She got insulted every time I mentioned her age, and now—she really was tired—it made her cry. “Sometimes I just hate you,” she wailed. I had to keep from laughing.
“Go on. You can hate me from upstairs.”
Snuffling and for once acting her age, she stamped her feet all the way up. But to my surprise she did brush her teeth; after that she slammed her bedroom door at me and the house was, so to speak, at peace. I clicked off the TV and listened for any emanations from above that might tell me what Elaine was hatching now, but all I could hear was a passing car with its radio on some oldies station. “Tonight You Belong to Me” faded in and out abruptly but unmistakably, as if my high-school prom had just driven past, trailing memories. There comes a point in life when one is shamed by the predictability of one’s own desires, and I had reached it. What was Marina Pratt doing now? Reluctantly, I knew the answer. Wherever she was, she was busy being forty-four.

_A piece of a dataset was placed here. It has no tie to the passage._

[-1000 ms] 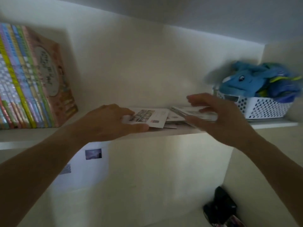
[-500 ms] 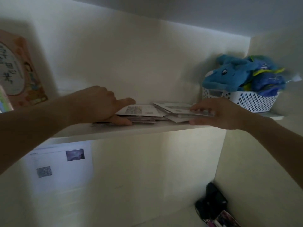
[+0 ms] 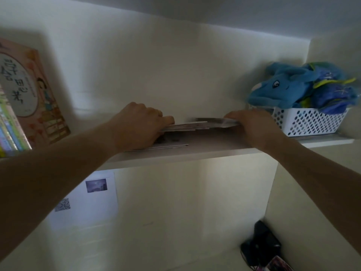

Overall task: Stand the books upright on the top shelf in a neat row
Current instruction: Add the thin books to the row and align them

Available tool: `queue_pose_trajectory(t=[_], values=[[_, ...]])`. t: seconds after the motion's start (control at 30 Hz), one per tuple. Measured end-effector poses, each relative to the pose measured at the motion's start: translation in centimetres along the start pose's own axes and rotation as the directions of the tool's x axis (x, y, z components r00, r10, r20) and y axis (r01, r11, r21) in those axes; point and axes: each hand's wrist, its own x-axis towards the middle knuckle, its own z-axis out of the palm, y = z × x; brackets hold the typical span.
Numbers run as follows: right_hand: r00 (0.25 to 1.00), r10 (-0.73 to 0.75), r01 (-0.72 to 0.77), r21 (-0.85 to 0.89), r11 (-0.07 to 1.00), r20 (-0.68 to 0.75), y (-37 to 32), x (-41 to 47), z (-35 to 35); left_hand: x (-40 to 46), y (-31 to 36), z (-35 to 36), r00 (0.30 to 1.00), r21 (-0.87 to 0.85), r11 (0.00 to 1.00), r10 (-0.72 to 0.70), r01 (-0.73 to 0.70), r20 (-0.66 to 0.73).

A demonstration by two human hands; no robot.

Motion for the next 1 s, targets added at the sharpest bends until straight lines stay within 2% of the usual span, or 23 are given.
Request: queue_pose_trajectory(t=[0.07,0.13,0.3,0.4,0.53,0.7,0.83,0.87,1.0], values=[[0.991,0.083,-0.074,0.083,0.994,-0.105,0.3,0.0,-0.6,-0.1,-1.3,-0.7,0.997,-0.076,0.994,-0.077,0.077,0.007],[0.978,0.106,-0.084,0.124,0.989,-0.181,0.4,0.1,-1.7,-0.5,-3.4,-1.5,0.991,-0.15,0.98,-0.126,0.132,0.054],[0.966,0.051,0.007,0.224,0.975,-0.255,-2.0,1.0,-5.2,-2.5,-6.4,-2.6,0.967,-0.371,0.921,-0.024,0.12,0.255],[0.961,-0.019,0.09,0.247,0.965,-0.275,-4.4,2.1,-6.1,-2.7,-6.1,-1.9,0.924,-0.433,0.877,-0.03,0.207,0.381],[0.958,-0.077,0.149,0.252,0.956,-0.276,-7.2,3.7,-6.7,-2.5,-5.8,-1.7,0.927,-0.36,0.918,-0.021,0.167,0.375],[0.956,-0.107,0.179,0.254,0.95,-0.275,-8.9,4.6,-6.8,-1.7,-5.9,-2.9,0.934,-0.337,0.941,0.086,0.038,0.347],[0.954,-0.095,0.169,0.25,0.953,-0.284,-8.9,4.2,-6.8,-1.2,-4.2,-2.6,0.947,-0.148,0.982,0.157,-0.119,0.282],[0.954,-0.085,0.162,0.254,0.954,-0.288,-9.0,4.0,-6.8,-1.3,-3.8,-2.5,0.955,-0.108,0.986,0.152,-0.128,0.256],[0.962,-0.063,0.132,0.253,0.958,-0.266,-8.4,2.9,-6.6,-2.0,-3.6,-2.3,0.977,-0.076,0.997,0.029,-0.013,0.213]])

With that dark thought in mind, I went upstairs. The door to our room was shut, and a dim light gleamed through the crack at the bottom. I peered cautiously in at Naomi; she was sleeping for all the world like a child. Or else she had gotten still better at pretending. I took some time brushing my teeth to give me and Elaine both a chance to prepare for the next scene.
But when I opened the bedroom door I found her lying asleep and naked, face down on top of the bedclothes, a New Yorker next to her and partly crumpled in one hand. She reminded me of Naomi; sleep took the edge off both of them and exposed the innocence that for some reason they both tried to keep a secret. I took the magazine away from her and straightened it out; she had been reading the book reviews, and I knew she’d want to finish them. The sound of crinkling paper woke her up; she turned over and looked up at me sleepily just as if we weren’t in the middle of a fight, and I could see her remember to be mad.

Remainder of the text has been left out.